▶ ACTIVITY: Each line of the data must be given back verbatim, with pictures removed.

┌─ DATA SEGMENT

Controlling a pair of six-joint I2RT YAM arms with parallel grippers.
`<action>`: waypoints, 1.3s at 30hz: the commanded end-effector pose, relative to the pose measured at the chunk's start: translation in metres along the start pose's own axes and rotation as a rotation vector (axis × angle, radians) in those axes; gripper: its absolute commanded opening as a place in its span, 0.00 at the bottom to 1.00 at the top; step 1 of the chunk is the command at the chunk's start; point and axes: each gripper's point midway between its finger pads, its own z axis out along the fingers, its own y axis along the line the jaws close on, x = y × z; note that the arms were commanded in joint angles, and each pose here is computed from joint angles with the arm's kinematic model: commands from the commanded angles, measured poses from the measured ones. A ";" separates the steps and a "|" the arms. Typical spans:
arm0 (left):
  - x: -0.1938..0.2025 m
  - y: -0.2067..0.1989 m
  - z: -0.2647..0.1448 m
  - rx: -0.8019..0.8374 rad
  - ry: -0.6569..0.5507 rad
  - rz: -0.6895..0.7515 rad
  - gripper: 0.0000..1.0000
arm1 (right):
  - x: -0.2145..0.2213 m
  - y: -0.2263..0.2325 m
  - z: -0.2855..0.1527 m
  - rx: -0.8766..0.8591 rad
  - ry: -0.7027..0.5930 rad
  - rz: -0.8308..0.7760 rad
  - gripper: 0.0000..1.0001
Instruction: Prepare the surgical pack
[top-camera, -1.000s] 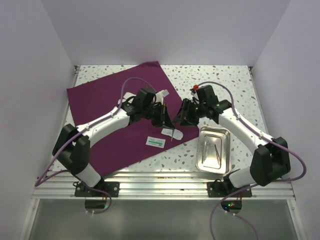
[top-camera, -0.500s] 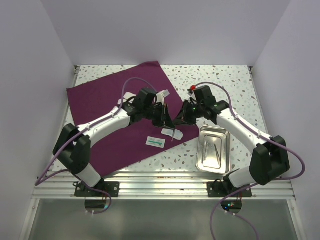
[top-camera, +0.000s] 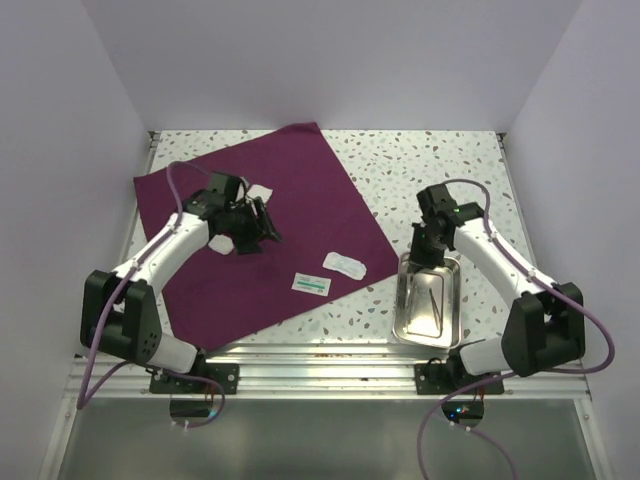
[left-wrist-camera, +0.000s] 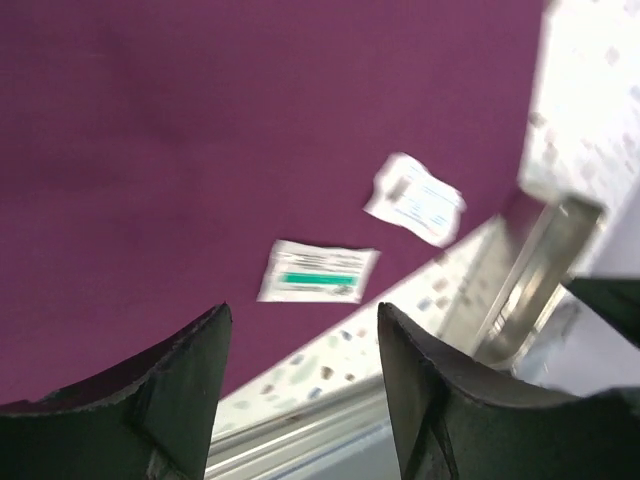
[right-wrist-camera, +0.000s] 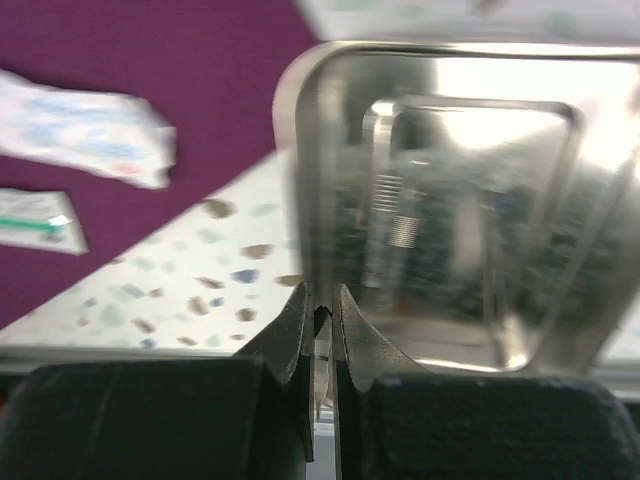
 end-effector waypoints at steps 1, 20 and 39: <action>-0.010 0.057 -0.024 -0.250 -0.051 -0.059 0.64 | 0.013 -0.058 -0.001 0.202 0.044 -0.012 0.00; -0.070 0.169 -0.033 -0.514 -0.192 -0.358 0.48 | -0.006 -0.057 0.005 0.210 0.052 -0.121 0.47; -0.126 0.190 0.002 -0.365 -0.243 -0.320 0.30 | -0.007 -0.011 -0.003 -0.006 0.052 -0.182 0.48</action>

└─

▶ EXPECTED OUTPUT:
Controlling a pair of six-joint I2RT YAM arms with parallel grippers.
`<action>`: waypoints, 1.3s at 30hz: the commanded end-effector pose, relative to the pose measured at the chunk's start: translation in metres along the start pose's own axes and rotation as a rotation vector (axis × angle, radians) in those axes; gripper: its absolute commanded opening as a place in its span, 0.00 at the bottom to 1.00 at the top; step 1 of the chunk is the command at the chunk's start; point and axes: each gripper's point midway between its finger pads, its own z axis out along the fingers, its own y axis along the line the jaws close on, x = y × z; note that the arms were commanded in joint angles, and each pose here is computed from joint angles with the arm's kinematic model: commands from the commanded angles, measured poses from the measured ones. A ";" separates the steps and a "|" the arms. Typical spans:
arm0 (left):
  - x: -0.1938..0.2025 m
  - y: -0.2067..0.1989 m
  - z: -0.2647..0.1448 m
  - rx: -0.8019..0.8374 rad
  - ry: -0.6569..0.5507 rad
  - rz: -0.6895..0.7515 rad
  - gripper: 0.0000..1.0000
arm1 (right):
  - x: -0.2145..0.2213 m
  - y: -0.2263..0.2325 m
  - z: -0.2855..0.1527 m
  - rx: -0.8766..0.8591 rad
  - ry: -0.7027..0.5930 rad
  - rz: -0.8308..0.7760 rad
  - gripper: 0.0000..1.0001
Instruction: Prepare the surgical pack
[top-camera, -1.000s] 
[top-camera, -0.500s] 
[top-camera, +0.000s] 
[left-wrist-camera, +0.000s] 
[right-wrist-camera, +0.000s] 
 end-effector waypoints at steps 1, 20 and 39: <action>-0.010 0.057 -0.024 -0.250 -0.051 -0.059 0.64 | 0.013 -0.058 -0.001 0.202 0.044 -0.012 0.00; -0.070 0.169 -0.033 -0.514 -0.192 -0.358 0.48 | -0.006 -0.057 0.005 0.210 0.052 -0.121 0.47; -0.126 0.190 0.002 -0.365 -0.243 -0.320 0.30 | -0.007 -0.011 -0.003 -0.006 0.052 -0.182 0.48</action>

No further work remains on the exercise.